Exercise directions:
Exactly as they appear below, repeat the lines from the one with "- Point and" through the one with "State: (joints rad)", and no others.

Dataset records:
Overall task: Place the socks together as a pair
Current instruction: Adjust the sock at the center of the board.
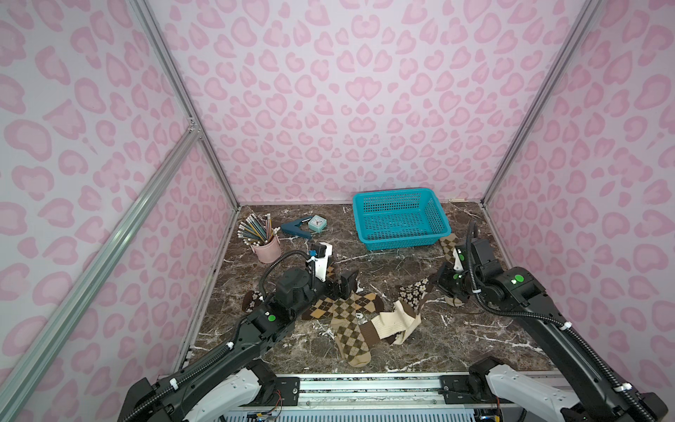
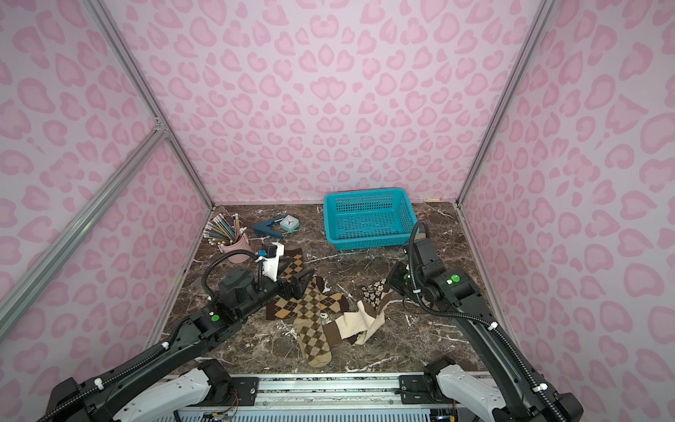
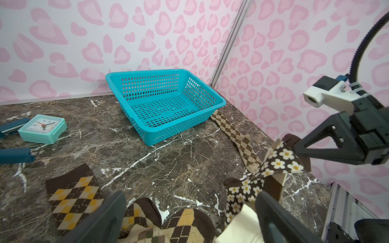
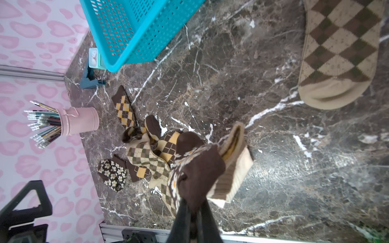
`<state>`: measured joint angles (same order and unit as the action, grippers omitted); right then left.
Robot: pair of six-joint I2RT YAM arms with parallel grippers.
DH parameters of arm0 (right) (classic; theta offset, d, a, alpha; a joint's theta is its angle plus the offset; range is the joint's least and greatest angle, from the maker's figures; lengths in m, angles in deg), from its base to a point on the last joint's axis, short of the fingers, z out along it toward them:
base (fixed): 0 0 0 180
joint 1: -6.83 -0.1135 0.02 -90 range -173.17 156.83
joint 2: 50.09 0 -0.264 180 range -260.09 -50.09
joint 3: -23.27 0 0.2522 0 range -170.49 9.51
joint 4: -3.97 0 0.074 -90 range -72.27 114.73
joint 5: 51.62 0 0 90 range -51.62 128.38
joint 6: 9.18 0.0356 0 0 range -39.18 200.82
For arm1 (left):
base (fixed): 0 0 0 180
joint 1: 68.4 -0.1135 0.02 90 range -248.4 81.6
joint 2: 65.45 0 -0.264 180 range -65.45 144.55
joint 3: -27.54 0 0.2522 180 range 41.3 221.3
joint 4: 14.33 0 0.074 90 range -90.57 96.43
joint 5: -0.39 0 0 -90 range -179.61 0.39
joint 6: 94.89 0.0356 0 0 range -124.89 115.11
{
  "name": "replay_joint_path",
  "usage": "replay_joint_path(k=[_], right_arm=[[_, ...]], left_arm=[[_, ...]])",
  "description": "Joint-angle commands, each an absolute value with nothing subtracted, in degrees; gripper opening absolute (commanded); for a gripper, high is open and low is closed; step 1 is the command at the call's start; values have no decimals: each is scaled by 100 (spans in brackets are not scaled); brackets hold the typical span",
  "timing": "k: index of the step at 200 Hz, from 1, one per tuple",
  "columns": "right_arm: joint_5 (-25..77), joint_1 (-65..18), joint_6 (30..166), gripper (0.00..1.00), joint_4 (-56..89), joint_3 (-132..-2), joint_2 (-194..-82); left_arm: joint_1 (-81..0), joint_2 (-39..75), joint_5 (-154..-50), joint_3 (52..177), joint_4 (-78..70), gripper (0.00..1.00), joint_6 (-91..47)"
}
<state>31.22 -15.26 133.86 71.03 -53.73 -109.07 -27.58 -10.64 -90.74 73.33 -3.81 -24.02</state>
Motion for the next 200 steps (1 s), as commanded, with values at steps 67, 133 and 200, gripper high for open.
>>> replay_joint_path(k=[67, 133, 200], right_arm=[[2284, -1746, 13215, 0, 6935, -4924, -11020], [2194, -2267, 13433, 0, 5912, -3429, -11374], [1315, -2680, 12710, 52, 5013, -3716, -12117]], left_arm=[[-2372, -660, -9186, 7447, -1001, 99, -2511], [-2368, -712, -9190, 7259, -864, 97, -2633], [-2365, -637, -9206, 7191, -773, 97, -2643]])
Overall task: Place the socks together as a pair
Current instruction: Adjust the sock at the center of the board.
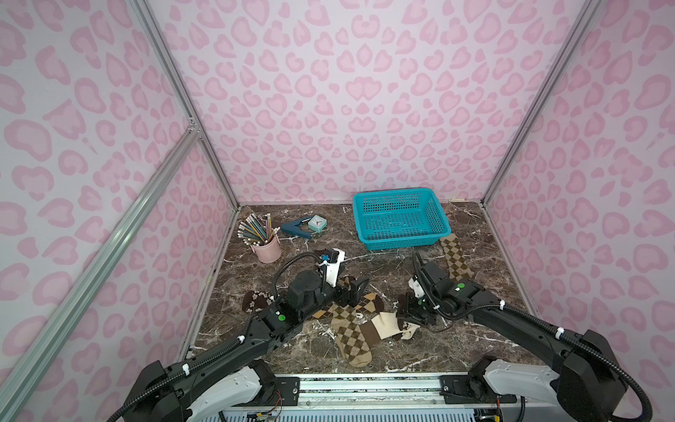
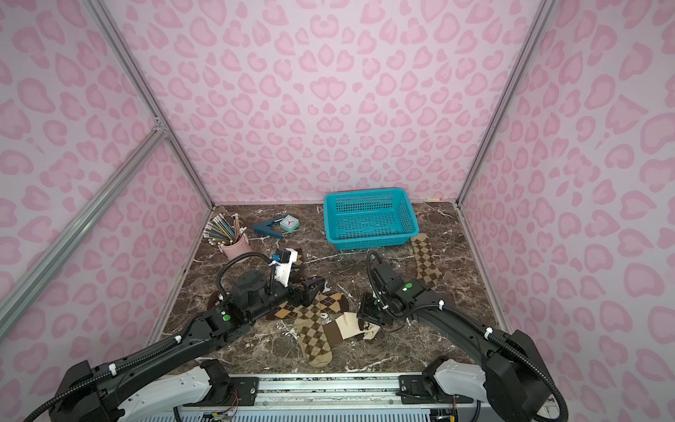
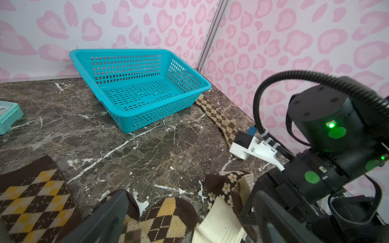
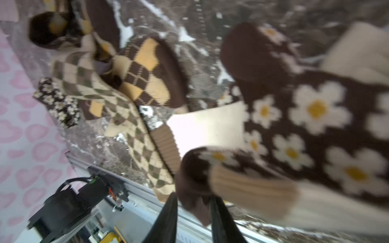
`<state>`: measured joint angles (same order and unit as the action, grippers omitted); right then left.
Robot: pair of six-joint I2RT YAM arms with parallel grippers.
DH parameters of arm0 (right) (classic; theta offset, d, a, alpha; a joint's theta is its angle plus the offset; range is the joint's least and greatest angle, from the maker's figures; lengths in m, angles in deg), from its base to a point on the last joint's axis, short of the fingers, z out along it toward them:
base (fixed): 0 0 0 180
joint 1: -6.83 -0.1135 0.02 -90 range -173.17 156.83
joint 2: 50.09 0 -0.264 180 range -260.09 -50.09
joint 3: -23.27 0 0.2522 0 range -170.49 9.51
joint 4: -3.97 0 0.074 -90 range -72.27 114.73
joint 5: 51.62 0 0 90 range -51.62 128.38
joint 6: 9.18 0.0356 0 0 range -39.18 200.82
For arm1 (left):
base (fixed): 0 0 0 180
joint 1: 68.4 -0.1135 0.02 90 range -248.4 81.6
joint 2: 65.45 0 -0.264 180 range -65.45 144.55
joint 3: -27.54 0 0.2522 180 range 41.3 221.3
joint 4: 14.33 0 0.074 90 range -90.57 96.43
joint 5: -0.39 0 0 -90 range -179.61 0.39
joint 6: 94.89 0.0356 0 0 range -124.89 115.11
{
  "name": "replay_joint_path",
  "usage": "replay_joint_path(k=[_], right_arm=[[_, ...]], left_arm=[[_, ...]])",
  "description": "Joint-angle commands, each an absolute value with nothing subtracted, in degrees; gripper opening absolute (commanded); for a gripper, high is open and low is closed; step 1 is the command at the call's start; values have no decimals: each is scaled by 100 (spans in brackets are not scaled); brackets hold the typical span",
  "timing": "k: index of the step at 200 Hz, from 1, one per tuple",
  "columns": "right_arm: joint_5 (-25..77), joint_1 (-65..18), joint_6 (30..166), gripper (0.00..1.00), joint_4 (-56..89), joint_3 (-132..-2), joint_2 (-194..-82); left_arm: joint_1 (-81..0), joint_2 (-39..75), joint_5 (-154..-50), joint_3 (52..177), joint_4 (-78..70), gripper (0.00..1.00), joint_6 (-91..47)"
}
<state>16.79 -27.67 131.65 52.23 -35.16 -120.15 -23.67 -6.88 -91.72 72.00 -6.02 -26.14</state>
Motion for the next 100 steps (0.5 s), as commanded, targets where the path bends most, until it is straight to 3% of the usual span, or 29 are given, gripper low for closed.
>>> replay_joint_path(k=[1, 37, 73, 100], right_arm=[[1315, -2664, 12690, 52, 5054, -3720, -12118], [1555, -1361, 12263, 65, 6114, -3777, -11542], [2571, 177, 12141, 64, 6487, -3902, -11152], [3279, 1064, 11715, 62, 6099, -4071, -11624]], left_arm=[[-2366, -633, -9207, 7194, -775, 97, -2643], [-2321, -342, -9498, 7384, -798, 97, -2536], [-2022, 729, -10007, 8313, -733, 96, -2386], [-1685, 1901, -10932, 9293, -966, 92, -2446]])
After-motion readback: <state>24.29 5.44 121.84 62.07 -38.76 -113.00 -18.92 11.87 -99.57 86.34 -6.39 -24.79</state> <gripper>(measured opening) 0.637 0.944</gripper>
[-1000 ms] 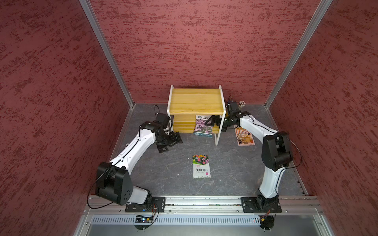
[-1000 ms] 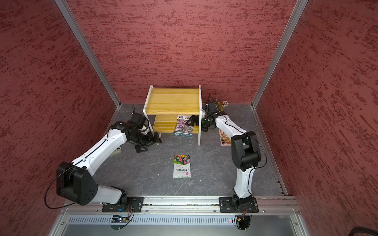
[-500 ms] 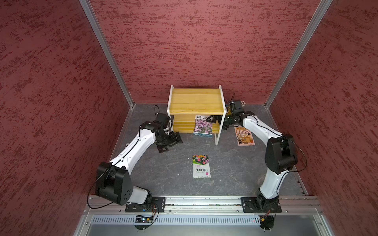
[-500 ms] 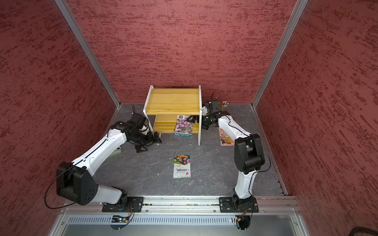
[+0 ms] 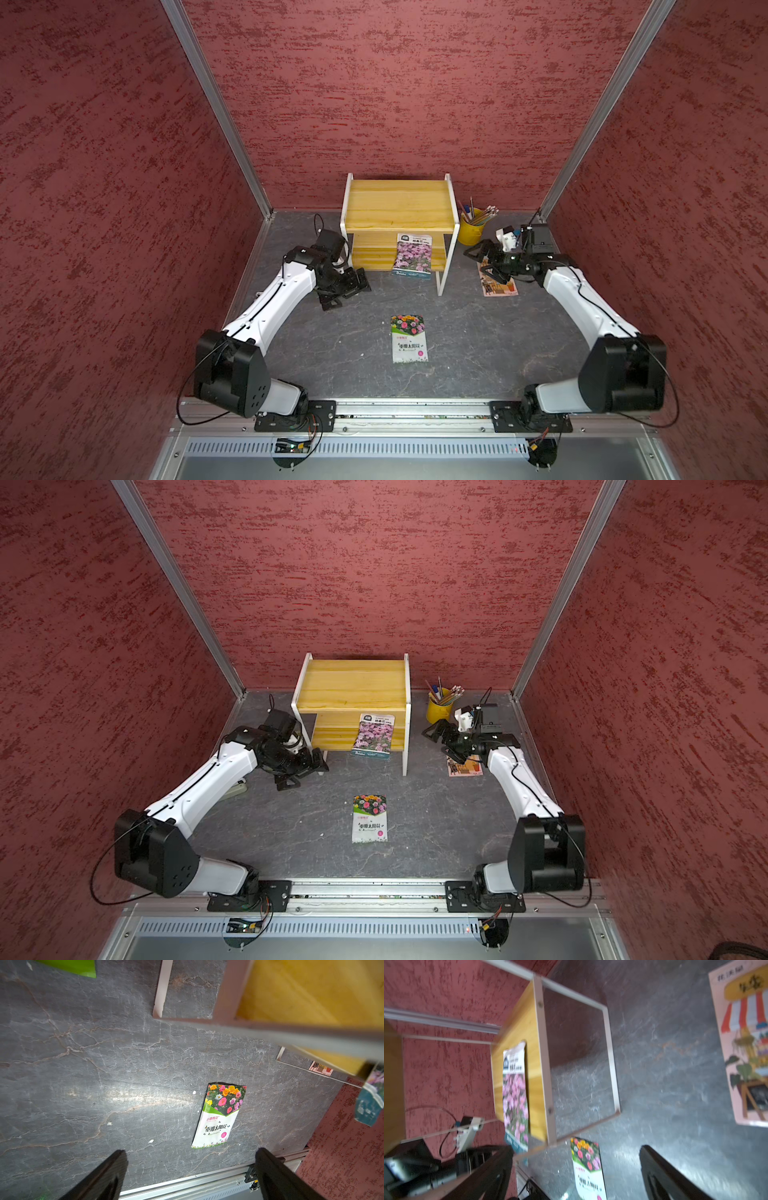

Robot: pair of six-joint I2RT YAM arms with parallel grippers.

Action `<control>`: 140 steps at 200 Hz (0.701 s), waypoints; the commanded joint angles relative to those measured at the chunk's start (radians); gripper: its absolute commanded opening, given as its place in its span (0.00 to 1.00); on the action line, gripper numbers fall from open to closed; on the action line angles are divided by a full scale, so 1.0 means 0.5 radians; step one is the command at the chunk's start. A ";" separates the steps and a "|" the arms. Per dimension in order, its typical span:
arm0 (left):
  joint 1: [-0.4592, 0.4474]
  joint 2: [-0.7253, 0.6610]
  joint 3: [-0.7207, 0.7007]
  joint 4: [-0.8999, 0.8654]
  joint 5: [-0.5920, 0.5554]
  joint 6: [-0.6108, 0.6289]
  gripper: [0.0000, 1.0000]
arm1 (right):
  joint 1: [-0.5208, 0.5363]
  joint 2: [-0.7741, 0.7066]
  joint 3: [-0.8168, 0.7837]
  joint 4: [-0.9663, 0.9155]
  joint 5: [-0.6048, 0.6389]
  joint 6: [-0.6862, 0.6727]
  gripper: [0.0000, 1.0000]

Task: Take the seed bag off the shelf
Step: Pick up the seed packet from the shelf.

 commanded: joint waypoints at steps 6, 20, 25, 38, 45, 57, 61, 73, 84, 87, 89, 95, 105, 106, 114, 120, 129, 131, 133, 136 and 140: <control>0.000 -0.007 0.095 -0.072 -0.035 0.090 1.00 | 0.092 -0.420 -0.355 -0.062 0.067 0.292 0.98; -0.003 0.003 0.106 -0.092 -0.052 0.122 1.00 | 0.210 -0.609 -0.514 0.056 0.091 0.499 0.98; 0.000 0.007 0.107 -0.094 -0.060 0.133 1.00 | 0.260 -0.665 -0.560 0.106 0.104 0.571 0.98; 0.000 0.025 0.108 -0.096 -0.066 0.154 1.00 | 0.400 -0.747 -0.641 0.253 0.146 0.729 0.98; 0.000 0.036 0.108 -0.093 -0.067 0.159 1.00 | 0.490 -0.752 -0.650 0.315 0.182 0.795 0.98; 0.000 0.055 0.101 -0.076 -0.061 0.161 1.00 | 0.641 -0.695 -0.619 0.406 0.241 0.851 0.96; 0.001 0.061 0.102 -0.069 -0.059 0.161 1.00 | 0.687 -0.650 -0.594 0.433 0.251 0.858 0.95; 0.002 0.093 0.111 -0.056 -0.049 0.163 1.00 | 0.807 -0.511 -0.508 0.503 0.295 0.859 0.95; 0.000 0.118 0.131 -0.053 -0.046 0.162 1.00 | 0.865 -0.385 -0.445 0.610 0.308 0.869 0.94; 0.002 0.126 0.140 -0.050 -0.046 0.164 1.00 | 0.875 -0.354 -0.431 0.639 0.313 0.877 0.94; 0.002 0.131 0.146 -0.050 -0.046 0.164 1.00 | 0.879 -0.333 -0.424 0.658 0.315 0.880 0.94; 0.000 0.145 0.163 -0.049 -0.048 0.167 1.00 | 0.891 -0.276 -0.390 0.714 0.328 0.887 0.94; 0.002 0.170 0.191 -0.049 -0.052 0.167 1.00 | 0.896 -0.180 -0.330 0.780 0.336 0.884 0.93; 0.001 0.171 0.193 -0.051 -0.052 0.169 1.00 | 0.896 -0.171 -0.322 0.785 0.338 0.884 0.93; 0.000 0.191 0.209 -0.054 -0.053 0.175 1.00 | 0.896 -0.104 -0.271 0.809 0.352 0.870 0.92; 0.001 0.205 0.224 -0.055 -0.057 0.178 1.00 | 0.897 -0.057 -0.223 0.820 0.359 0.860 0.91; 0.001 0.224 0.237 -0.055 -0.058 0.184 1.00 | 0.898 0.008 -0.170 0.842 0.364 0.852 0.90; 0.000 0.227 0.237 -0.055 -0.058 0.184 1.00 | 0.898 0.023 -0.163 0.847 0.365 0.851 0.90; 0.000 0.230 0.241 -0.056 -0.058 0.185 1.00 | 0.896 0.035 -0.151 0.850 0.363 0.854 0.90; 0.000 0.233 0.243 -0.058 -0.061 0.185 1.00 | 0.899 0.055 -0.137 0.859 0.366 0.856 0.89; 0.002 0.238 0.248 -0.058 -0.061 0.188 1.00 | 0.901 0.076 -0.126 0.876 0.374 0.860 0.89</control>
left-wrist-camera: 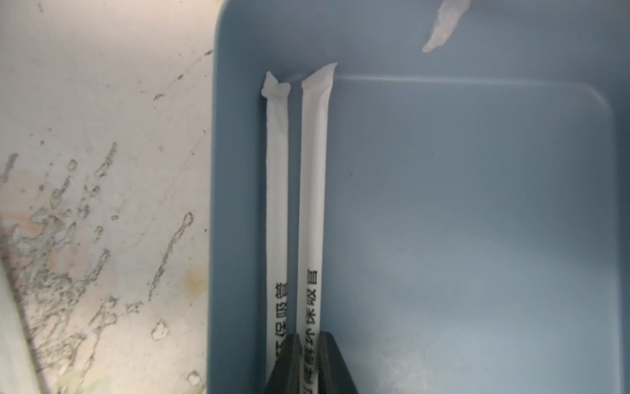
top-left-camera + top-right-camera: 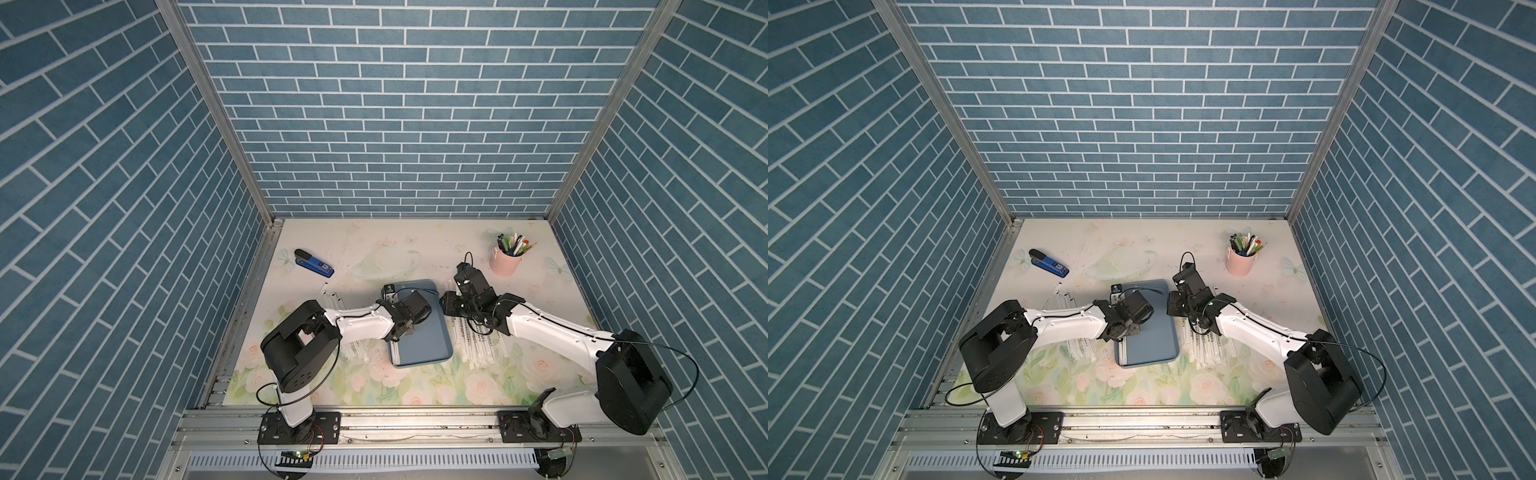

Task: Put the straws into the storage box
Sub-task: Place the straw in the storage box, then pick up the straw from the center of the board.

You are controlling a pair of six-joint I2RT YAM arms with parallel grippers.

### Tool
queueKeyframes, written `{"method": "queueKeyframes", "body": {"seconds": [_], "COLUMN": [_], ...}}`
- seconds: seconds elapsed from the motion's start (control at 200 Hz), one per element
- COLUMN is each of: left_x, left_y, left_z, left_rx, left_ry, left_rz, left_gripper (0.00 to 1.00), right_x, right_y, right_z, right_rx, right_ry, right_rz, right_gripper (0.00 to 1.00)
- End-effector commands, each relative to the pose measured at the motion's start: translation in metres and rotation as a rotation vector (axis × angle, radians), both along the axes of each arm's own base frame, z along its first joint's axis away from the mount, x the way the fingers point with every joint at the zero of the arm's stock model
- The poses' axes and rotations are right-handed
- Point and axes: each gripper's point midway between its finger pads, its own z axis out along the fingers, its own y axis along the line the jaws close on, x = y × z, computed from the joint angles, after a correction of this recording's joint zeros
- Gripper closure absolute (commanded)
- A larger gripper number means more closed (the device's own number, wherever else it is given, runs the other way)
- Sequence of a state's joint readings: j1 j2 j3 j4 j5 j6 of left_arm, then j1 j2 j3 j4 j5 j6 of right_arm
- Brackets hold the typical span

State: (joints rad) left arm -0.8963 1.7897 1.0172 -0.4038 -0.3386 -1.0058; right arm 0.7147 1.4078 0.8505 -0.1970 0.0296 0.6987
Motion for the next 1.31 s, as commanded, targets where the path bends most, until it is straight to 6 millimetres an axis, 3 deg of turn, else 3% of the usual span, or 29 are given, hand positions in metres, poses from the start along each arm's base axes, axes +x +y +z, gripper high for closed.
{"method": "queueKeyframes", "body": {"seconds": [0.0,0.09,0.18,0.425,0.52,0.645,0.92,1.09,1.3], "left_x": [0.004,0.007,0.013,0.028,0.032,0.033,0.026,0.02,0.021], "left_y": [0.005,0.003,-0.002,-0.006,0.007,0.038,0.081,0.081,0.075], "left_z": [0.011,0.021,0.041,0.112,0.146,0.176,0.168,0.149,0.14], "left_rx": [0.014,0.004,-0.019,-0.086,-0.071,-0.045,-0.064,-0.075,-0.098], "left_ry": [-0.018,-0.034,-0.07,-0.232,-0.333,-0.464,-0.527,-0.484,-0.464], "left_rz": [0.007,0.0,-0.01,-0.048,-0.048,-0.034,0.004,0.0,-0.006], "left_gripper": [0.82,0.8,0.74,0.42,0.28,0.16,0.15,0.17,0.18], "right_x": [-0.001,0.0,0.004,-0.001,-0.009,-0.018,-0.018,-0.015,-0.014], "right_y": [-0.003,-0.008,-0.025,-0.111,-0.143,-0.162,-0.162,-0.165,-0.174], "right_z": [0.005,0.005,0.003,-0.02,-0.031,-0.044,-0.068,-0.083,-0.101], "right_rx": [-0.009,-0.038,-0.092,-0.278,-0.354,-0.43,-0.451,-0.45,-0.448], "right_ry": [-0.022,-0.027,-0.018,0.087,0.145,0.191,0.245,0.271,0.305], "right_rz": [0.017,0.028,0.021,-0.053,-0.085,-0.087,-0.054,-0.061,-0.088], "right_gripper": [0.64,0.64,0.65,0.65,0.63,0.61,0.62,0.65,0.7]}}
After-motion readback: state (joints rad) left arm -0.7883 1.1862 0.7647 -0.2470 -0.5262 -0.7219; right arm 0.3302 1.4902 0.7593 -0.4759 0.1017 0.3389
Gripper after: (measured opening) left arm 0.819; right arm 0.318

Final answer:
- Point and axes: each gripper's point midway between its finger pads, its own z axis out along the fingers, its own y axis along the line the jaws close on, x = y × z, computed from the joint angles, after a correction of this recording's joint zeros
- Gripper closure absolute (commanded)
- A larger gripper number means more closed (the device's own number, wherever else it is given, runs the other way)
- Sequence of a state's joint readings: j1 j2 j3 j4 j5 j6 of left_arm, then j1 j2 j3 j4 j5 j6 of right_arm
- Brackets hold the typical span

State: (joints rad) left arm -0.8963 1.7897 1.0172 -0.4038 -0.3386 -1.0058; right arm 0.7147 1.4078 0.8505 -0.1970 0.0296 0.6987

The response to the exercise is complete.